Both aggressor and defender can take positives from the incident-indeed, the industry at large. As reckless as Quiksilver’s action appeared to be in crash-tackling Billabong in its Gold Coast front yard, there was something more to its intent. The big-end corporate tactic was a first, a public shake, rattle and roll of the billion-dollar rival, all the while reinforcing the global market leadership of both.

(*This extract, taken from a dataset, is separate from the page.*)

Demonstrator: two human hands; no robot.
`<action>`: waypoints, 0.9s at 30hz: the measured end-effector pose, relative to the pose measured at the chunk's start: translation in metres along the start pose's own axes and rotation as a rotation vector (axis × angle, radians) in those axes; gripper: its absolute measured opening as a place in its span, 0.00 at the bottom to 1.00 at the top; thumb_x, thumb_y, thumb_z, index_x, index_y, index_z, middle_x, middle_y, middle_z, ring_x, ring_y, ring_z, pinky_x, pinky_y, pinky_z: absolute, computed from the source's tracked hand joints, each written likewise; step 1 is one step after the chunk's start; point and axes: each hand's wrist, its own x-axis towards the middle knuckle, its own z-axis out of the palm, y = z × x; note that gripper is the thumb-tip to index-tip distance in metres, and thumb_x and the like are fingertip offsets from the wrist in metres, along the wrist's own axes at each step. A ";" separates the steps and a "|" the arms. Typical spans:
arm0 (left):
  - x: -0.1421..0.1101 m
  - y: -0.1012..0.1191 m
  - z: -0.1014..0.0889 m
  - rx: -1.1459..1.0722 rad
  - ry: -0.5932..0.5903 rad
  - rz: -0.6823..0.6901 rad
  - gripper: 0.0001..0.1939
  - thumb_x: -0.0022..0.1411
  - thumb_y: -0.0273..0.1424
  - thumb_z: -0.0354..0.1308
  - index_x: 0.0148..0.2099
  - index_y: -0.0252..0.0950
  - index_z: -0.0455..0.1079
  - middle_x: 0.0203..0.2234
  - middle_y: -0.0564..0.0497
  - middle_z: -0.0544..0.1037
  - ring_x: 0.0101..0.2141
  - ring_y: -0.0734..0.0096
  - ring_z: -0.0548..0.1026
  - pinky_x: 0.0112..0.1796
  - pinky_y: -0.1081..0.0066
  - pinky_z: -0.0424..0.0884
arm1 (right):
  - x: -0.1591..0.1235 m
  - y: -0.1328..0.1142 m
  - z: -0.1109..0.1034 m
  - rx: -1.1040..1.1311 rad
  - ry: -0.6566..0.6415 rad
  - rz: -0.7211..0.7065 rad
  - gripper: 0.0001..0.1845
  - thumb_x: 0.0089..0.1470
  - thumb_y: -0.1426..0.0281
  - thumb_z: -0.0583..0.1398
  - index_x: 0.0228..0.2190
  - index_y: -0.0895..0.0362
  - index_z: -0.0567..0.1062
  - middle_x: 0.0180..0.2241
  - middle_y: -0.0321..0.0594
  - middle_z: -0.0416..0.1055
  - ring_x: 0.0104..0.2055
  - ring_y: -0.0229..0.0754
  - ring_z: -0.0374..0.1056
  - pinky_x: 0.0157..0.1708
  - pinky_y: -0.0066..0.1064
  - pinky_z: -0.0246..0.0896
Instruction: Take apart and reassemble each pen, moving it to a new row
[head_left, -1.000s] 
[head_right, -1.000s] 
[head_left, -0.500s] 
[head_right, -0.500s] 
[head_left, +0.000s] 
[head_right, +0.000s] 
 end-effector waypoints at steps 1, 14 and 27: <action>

But consider the pawn, Joel Parkinson: sitting number one on the ratings after his victory at the Quiksilver Pro. An enviable position? Certainly a Turning Point. And the huge carrot dangled by the rival company, an offer impossible to dismiss. Regardless of the outcome, a lightning strike not likely to happen twice in a hurry-and right as he was hitting 21. It was a cold stress test for a laid-back guy who’s as keen for a great night out with his mates as the prospect replacing Kelly as Top Stud.
The spark was The Heat. King vs. Prince-Slater, Parko. A ton of symbolism riding on it. Burleigh. They treated the pitching, thumping waves with limitless disdain, like Johnny Paarman putting the question to Simon Anderson in slightly heavier surf at the Bay of Plenty, 1980, and not too far off Occy/Curren at the 1984 Op Pro, the match up that sent word of mouth flying and the industry boiling. The shock was in overall impact. Surfing, not just Parko, appeared the big winner.
Given how amazingly the vanquished King had surfed, there were few kudos to Kelly. Here was a heat that could have proclaimed the power of both young and old on Tour…but didn’t. The loser deserved better in going down first event of the season all guns firing. The signal sent certainly lacked tact. Slater’s form looked on. Studying replays, he looks unnaturally enduring, boundless. Quiksilver’s subsequent pitch to Parko had a certain black-and-white symbolism to it: over the metaphorical fence into the next paddock in a flash, and into brand new territory as a result.